A production-ready, high-transparency modular RAG (Retrieval-Augmented Generation) framework for enterprise AI/ML applications. GlassBox provides full-pipeline observability, an integrated web dashboard, extensible plugin architecture, and real-time telemetry -- all from a single `pip install`.

---

## Table of Contents

- [Features](#features)
- [Installation](#installation)
- [Quick Start](#quick-start)
- [CLI](#cli)
- [Configuration](#configuration)
- [Web Dashboard](#web-dashboard)
- [API Reference](#api-reference)
- [Plugin Architecture](#plugin-architecture)
- [Framework Adapters](#framework-adapters)
- [Observability](#observability)
- [Production Deployment](#production-deployment)
- [Architecture](#architecture)
- [Testing](#testing)
- [Contributing](#contributing)
- [License](#license)

---

## Features

### Core RAG Pipeline

- **Modular Encoding Layer** -- Swap between OpenAI, Cohere, Google, Ollama, ONNX, and Hugging Face encoders at runtime. Per-query encoder overrides supported.
- **Embedding Cache** -- In-memory LRU cache eliminates redundant embedding API calls.
- **Adaptive Retrieval** -- Semantic, keyword, and hybrid retrieval strategies with configurable weighting.
- **Cross-Encoder Reranking** -- Optional reranking pass for improved precision.
- **Advanced Chunking** -- Recursive, sentence-based, semantic, and fixed-size strategies with overlap control and chunk-size monitoring.
- **Document Deduplication** -- Content-hash and SimHash-based deduplication with configurable thresholds. Runs automatically during batch ingestion.
- **Write-Back Protection** -- Confidence-gated document updates with optional human review workflow.

### LLM Generation

- **Streaming Generation** -- Server-Sent Events (SSE) endpoint for real-time token streaming.
- **Multiple Backends** -- OpenAI and Ollama backends with auto-detection from environment variables.
- **Token Counting** -- Accurate token usage tracking via tiktoken with per-model cost estimation.
- **Configurable System Prompts** -- Per-request or config-level system prompt overrides.

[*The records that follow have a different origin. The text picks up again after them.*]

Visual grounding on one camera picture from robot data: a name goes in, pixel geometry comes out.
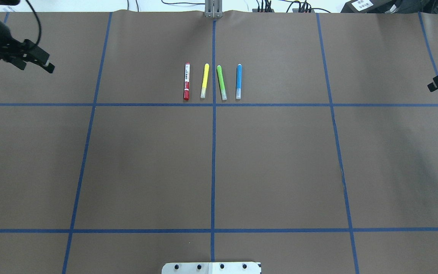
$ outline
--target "blue marker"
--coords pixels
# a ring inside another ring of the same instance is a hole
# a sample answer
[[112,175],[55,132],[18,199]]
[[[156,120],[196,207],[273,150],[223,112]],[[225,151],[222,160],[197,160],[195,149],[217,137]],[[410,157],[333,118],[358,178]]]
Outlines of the blue marker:
[[238,69],[236,69],[236,99],[241,99],[241,78],[242,78],[243,66],[238,64]]

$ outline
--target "barcode label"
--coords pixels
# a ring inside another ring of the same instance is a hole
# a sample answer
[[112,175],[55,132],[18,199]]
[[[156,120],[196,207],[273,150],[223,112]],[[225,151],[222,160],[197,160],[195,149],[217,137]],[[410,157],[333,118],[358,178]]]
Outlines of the barcode label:
[[356,2],[353,2],[352,5],[358,10],[362,11],[365,10],[371,6],[373,6],[373,3],[371,3],[370,0],[358,0]]

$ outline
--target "table surface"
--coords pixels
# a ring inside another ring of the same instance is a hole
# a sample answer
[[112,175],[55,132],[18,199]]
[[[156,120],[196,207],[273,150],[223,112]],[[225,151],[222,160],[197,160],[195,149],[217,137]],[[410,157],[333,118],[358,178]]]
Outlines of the table surface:
[[40,17],[55,72],[0,61],[0,273],[438,273],[438,15]]
[[[223,0],[223,10],[237,10],[250,12],[256,8],[255,0]],[[339,13],[344,7],[346,0],[309,0],[309,3],[315,8],[323,8],[333,13]],[[126,0],[31,0],[36,11],[42,12],[109,12],[127,9]],[[144,12],[176,12],[176,11],[203,11],[203,5],[165,5],[160,0],[138,0],[140,11]],[[273,0],[272,7],[276,12],[285,12],[290,5],[288,2]],[[129,9],[136,11],[135,0],[129,0]],[[0,6],[0,11],[31,11],[24,0],[17,6]]]

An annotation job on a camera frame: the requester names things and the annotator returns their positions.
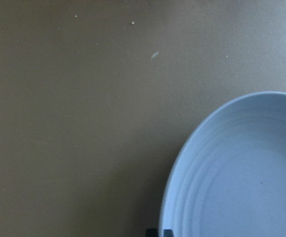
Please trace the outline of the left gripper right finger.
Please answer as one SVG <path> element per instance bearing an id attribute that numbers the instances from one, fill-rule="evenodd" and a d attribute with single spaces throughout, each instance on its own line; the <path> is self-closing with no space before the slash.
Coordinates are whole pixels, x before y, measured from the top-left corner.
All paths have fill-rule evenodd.
<path id="1" fill-rule="evenodd" d="M 171 230 L 171 229 L 164 229 L 163 230 L 163 237 L 174 237 L 173 230 Z"/>

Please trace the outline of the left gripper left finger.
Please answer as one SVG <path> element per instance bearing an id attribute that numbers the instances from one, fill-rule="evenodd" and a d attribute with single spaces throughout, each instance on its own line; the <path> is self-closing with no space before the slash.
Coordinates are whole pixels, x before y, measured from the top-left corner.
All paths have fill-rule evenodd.
<path id="1" fill-rule="evenodd" d="M 157 237 L 157 229 L 146 229 L 145 237 Z"/>

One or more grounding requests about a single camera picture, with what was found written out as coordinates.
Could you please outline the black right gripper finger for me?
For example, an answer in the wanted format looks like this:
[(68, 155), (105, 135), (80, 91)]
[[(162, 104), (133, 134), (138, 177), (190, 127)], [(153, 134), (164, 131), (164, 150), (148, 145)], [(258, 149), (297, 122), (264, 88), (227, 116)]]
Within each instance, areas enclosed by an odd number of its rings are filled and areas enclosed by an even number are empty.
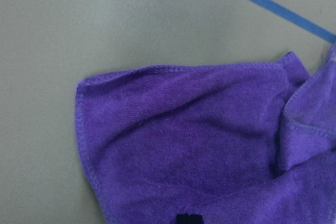
[(178, 214), (176, 224), (203, 224), (203, 216), (198, 214)]

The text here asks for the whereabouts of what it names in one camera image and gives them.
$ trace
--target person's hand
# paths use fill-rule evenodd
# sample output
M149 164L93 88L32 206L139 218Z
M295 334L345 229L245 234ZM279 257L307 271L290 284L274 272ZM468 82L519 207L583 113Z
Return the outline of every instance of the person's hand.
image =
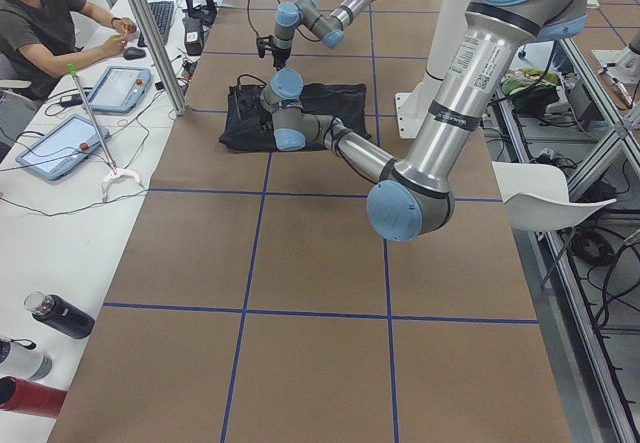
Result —
M138 31L138 26L129 18L121 18L113 22L113 28L121 35L130 35Z
M127 46L127 37L125 35L111 35L107 38L100 48L102 48L102 52L105 57L109 56L118 56L122 53Z

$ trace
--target person's arm
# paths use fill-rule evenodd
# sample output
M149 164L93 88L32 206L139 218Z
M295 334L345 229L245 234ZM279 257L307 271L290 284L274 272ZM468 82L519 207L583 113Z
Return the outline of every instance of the person's arm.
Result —
M126 45L126 36L116 34L111 35L100 46L66 55L55 56L41 43L21 46L18 51L49 76L60 78L69 73L67 64L73 63L77 69L86 68L105 58L119 55Z
M113 28L118 33L126 35L127 33L135 33L137 31L136 24L129 18L117 18L114 17L107 10L98 6L90 1L87 1L80 11L84 16L87 16L102 26L107 28Z

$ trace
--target keyboard
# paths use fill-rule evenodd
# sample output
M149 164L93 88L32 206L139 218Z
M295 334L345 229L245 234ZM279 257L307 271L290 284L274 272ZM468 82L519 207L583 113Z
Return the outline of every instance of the keyboard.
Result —
M169 39L171 22L173 21L173 10L175 8L173 1L152 1L151 3L149 3L149 8L151 9L151 13L156 20L156 25L158 26L158 30L160 31L160 36L162 36L162 42L166 45L167 40ZM147 46L147 43L144 41L144 35L142 33L140 33L140 37L138 38L138 46Z

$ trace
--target black t-shirt
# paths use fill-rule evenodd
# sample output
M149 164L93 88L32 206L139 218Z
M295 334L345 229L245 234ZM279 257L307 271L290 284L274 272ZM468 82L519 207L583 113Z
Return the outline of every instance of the black t-shirt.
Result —
M77 51L71 12L80 12L86 0L40 1L42 9L37 10L19 0L0 0L0 52L21 79L32 82L29 96L46 99L58 80L32 64L18 49L42 43L56 56Z

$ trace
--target black thermos
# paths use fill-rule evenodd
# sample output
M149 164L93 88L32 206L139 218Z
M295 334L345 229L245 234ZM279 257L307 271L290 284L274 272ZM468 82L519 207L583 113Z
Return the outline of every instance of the black thermos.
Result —
M34 320L55 328L71 338L80 339L89 336L95 323L91 316L58 295L33 292L24 300L24 307L32 313Z

### Integrated Web Dashboard

The dashboard is served directly by the FastAPI server at the root URL -- no separate frontend build or deployment required.

- **Overview** -- Live metrics (request count, latency, token usage, cost), component health status, and recent activity feed pulled from real trace data.
- **Pipeline Visualization** -- Interactive SVG pipeline diagram with step-by-step execution flow and real-time test execution.
- **Debugger** -- Trace listing with filtering, detailed step-by-step timing breakdown, and trace visualization.
- **Telemetry** -- Latency and throughput charts, cost breakdown by operation, and performance percentile tables (p50/p95/p99) -- all sourced from live metrics.
- **Plugins** -- Interactive documentation for all plugin types with code examples.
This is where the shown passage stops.